##  Nonlinear Supervised Learning Series 

# Part 4: Deep feedforward neural networks

Unlike polynomials and other fixed kernel bases, each element of a neural network basis has internal parameters that can be tuned to change the shape of the basis function considerably.  In our general introduction to nonlinear supervised learning we described *single layer* network elements, which are constructed by shoving a linear combination of input through a single nonlinear function like $\text{tanh}$ or the relu function.  In this post we detail multi-layer networks - often called *deep feedforward neural networks*.  We begin by describing deep networks in the context of our previous discussion, as a particular catalog of nonlinear functions used for nonlinear supervised learning problems.  We then turn to describe these network elements from a computational perspective, so that we can more easily see how to effectively compute with them. 

In [1]:
# imports from custom library
import sys
sys.path.append('../../')
import autograd.numpy as np
from mlrefined_libraries import nonlinear_superlearn_library as nonlib
datapath = '../../../mlrefined_datasets/nonlinear_superlearn_datasets/'
%matplotlib notebook

# this is needed to compensate for %matplotlib notebook's tendancy to blow up images when plotted inline
from matplotlib import rcParams
rcParams['figure.autolayout'] = True

%load_ext autoreload
%autoreload 2

# Deep feedforward neural networks



## Single-layer bases units

Starting with the simple case of scalar input, a single-layer neural network basis function takes the form 

\begin{equation}
f\left(x\right)=a\left(w_0+w_1\,x\right)
\end{equation}

where $a\left(\cdot\right)$ is the nonlinear mathematical function (referred to in the parlance of neural networks as an *activation function*), and $w_0$ and $w_1$ are tunable weights.  For example $a\left(\cdot\right)$ can be $\text{tanh}(\cdot)$ or the rectified linear unit $\text{max}\left(0,\cdot\right)$.

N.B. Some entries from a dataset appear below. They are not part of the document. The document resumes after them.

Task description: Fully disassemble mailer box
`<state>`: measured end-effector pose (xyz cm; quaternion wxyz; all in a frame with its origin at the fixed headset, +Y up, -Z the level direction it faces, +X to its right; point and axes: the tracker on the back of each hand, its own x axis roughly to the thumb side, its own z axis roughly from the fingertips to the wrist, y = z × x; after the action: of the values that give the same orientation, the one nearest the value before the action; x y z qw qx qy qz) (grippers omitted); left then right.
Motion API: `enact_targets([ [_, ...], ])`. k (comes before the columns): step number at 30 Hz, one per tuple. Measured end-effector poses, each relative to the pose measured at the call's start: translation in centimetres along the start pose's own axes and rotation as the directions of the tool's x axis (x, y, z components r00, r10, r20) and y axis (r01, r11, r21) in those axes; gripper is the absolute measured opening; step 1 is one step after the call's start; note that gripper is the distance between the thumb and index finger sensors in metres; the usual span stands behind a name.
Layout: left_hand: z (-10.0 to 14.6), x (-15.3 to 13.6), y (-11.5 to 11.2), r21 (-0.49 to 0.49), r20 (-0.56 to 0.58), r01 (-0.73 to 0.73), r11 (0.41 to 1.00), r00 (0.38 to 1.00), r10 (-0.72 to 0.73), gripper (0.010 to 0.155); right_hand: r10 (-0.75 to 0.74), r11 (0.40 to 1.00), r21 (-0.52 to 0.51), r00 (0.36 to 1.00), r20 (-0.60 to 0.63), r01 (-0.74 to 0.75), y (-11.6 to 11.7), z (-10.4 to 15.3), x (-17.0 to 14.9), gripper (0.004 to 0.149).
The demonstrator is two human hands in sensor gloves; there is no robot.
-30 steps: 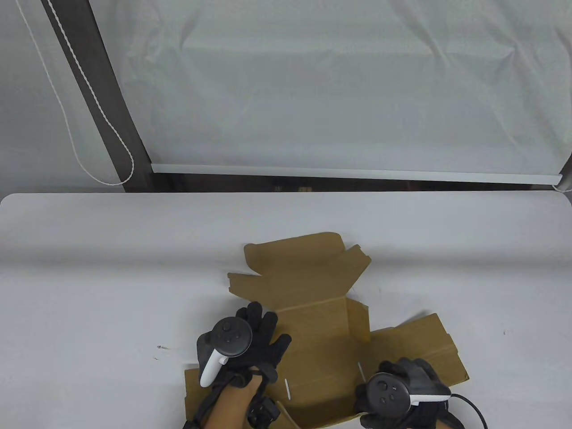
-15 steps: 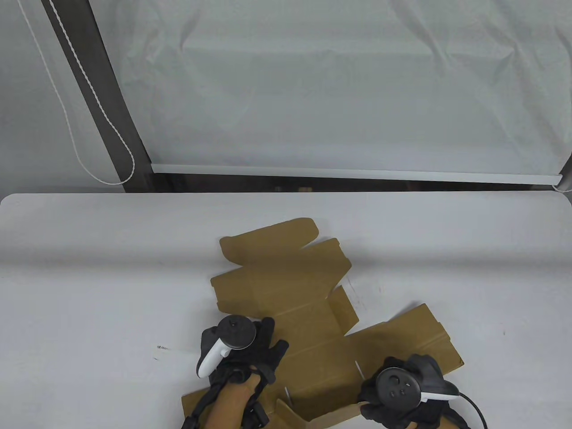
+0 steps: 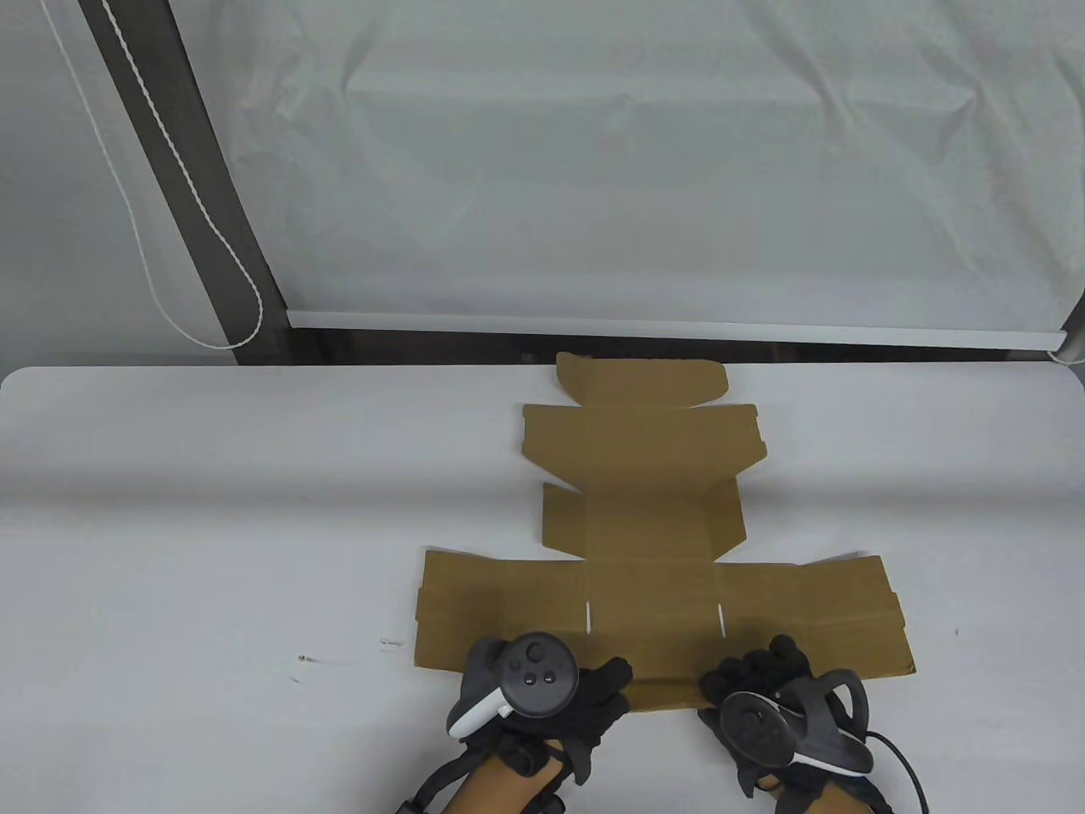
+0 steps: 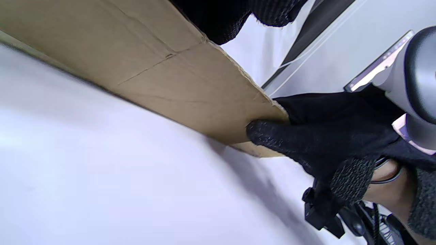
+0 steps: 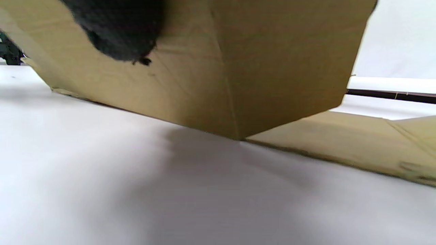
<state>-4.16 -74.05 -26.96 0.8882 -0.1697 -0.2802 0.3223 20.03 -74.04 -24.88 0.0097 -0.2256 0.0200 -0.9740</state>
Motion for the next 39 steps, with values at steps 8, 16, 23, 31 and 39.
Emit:
enact_targets([
  [8, -0.7, -1.6, -2.4, -0.268, -0.172, -0.105, 0.958, 0.983, 0.06, 0.063, -0.192, 0.8, 0.578, 0.981, -0.004, 0.159, 2.5, 0.4, 0.9, 0.084],
  [16, -0.8, -1.6, -2.3, -0.241, -0.145, -0.088, 0.967, 0.988, 0.054, 0.065, -0.208, 0.923, 0.342, 0.976, 0.059, 0.176, 1.7, 0.0, -0.2, 0.068],
  [23, -0.8, -1.8, -2.7, -0.199, -0.329, 0.058, 0.978, 0.936, -0.122, 0.091, -0.111, 0.965, 0.24, 0.994, 0.011, 0.105, 1.5, -0.2, -1.5, 0.087],
  [31, 1.1, -7.6, -1.5, -0.332, -0.608, 0.007, 0.943, 0.763, -0.219, 0.102, -0.176, 0.793, 0.514, 0.93, -0.322, 0.327, 4.7, 1.4, -8.3, 0.095],
  [39, 1.2, -4.6, 0.7, -0.095, -0.48, 0.127, 0.987, 0.863, -0.157, 0.099, -0.183, 0.953, 0.207, 0.963, -0.196, 0.223, 0.7, 1.2, -7.6, 0.087],
])
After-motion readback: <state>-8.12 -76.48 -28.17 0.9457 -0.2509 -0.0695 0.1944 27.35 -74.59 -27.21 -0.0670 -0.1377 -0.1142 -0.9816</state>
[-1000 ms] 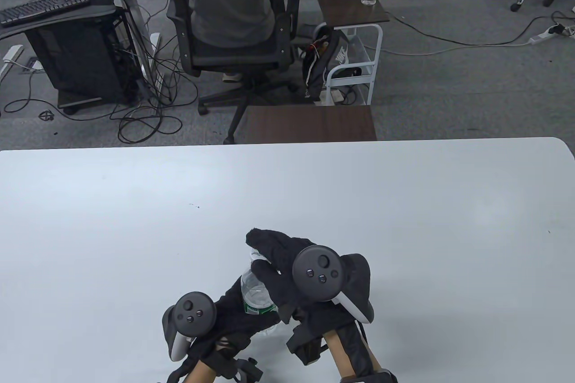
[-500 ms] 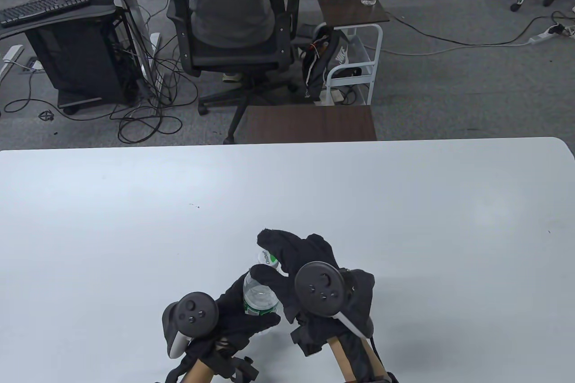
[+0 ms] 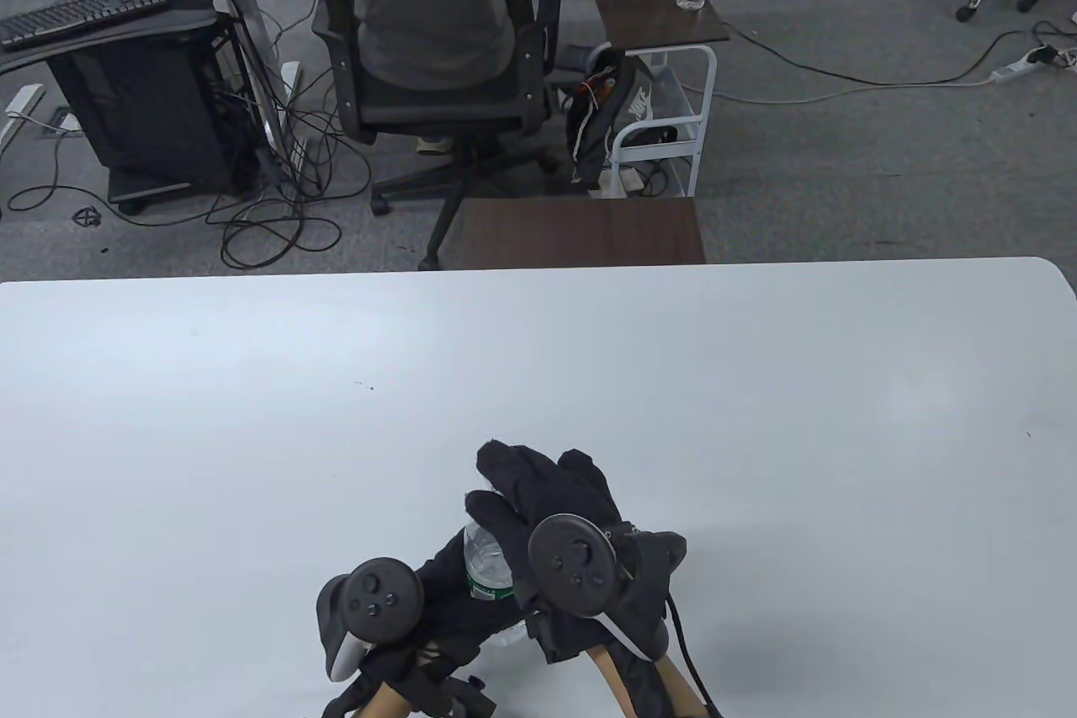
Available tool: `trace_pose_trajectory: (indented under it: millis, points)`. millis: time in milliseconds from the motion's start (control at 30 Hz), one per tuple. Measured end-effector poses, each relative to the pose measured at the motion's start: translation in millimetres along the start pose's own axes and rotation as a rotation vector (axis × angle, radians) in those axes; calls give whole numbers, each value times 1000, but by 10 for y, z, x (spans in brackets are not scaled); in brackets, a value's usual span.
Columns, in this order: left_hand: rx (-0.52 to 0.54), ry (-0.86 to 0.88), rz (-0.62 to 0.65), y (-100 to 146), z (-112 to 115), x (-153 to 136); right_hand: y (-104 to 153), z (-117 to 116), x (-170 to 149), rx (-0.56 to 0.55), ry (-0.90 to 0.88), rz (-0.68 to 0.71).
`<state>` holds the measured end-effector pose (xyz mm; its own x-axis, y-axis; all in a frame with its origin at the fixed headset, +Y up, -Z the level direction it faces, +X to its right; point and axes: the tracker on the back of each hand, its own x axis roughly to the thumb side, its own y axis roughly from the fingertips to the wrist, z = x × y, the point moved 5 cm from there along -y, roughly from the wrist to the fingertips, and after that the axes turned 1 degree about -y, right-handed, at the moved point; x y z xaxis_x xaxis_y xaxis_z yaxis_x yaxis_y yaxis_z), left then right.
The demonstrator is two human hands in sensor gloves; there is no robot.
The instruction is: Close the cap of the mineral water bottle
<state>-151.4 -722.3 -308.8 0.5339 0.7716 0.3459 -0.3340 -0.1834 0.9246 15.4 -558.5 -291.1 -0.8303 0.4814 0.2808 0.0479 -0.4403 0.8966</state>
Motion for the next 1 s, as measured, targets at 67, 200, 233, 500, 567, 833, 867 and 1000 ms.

Because each single-layer network function has *tunable internal parameters* a single element can take on a variety of shapes.  For example, in the Python cell below we plot four instances of a single $\text{tanh}(\cdot)$ element.  In each instance the internal parameters of this element have been set randomly, giving each instance a distinct shape.

In [2]:
# import Draw_Bases class for visualizing various basis element types
demo = nonlib.DrawBases.Visualizer()

# plot the first 4 elements of the polynomial basis
demo.show_1d_net(num_layers = 1,activation = 'tanh')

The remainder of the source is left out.